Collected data
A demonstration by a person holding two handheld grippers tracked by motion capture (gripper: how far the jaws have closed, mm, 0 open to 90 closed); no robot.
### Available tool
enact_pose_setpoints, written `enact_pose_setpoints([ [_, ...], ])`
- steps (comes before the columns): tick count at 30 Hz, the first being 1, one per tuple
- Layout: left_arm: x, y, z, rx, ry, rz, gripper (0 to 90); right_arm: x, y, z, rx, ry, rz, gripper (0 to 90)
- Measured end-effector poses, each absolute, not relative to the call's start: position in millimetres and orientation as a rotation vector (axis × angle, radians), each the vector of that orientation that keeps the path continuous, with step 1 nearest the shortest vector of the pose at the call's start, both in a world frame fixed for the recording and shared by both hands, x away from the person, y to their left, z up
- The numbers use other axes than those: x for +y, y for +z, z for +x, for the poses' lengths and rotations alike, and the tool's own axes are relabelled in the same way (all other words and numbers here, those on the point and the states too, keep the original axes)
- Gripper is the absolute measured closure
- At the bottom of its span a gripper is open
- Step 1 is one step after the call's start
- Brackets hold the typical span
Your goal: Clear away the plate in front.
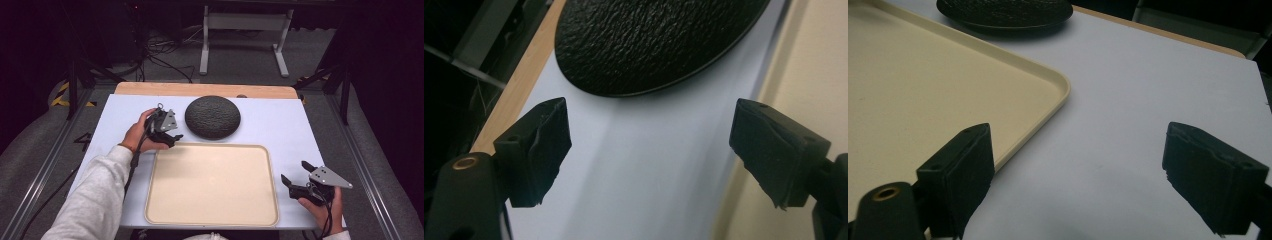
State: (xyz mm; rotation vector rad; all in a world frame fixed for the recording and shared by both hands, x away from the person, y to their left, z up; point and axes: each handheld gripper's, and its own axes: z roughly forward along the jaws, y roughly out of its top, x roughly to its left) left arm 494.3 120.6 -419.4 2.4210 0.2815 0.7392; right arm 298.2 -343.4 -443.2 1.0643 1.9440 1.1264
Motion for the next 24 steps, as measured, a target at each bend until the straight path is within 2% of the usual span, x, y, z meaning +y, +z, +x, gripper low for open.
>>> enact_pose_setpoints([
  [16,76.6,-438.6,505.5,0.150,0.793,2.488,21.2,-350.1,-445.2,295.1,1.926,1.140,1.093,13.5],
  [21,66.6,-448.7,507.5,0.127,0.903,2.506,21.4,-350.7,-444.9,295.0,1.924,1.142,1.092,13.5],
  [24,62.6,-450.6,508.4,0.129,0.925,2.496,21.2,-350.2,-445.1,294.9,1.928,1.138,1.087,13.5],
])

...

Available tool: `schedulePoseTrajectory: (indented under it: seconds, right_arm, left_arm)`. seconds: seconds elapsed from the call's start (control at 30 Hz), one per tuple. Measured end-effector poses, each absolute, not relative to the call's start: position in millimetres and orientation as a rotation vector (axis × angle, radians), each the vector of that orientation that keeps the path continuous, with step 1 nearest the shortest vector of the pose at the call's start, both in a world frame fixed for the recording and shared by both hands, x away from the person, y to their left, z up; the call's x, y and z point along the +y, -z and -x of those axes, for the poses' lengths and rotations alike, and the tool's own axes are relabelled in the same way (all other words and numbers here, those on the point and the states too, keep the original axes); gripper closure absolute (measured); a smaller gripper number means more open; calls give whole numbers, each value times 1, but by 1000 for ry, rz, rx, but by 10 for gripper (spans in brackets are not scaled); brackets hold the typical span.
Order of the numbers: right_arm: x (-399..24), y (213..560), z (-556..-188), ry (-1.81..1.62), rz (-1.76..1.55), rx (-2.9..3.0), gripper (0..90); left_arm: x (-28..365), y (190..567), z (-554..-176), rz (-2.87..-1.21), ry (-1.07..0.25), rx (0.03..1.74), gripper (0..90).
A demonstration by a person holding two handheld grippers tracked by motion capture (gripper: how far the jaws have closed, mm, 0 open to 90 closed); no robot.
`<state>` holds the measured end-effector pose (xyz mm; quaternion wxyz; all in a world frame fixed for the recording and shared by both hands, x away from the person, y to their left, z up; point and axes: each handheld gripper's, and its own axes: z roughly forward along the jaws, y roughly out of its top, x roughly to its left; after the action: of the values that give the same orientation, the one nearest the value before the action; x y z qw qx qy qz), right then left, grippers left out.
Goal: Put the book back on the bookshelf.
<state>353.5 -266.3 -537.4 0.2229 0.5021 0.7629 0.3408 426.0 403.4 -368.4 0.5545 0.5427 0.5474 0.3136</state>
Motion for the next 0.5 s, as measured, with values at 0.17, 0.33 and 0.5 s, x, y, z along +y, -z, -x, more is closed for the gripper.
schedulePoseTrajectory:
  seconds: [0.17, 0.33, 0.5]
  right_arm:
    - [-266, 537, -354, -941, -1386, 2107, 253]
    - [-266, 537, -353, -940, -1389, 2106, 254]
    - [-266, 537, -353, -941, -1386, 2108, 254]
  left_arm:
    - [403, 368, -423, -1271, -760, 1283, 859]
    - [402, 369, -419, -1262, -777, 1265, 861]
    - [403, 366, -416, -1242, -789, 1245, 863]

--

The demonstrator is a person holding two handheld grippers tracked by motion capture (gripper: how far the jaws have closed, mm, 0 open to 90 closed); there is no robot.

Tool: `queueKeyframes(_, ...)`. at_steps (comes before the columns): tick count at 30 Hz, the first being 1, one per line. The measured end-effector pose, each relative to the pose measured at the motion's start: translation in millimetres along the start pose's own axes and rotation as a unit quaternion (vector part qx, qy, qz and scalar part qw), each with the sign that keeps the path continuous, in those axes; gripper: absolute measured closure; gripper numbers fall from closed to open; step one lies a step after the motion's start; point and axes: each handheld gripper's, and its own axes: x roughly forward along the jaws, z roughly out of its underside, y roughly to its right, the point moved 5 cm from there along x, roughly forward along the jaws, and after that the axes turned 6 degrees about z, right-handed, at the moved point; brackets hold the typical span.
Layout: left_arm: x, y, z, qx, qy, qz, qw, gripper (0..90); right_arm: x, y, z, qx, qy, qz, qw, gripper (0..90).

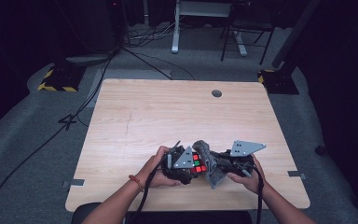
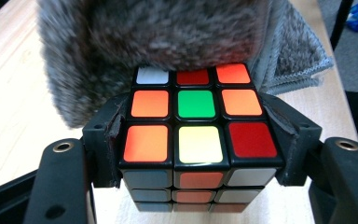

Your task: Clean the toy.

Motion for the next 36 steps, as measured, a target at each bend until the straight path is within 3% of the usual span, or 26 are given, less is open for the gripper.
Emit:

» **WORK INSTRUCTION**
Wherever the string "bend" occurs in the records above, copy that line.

» **EXERCISE ANSWER**
Motion for the next 24 steps, as measured, a target at each bend until the straight path is within 2% of the usual span, x, y, z meaning +y, +z, +x, gripper low for open.
Motion for the next 36 steps, as measured, a target at each bend until the straight path is within 3% of the usual span, or 26 are given, less is open for the gripper.

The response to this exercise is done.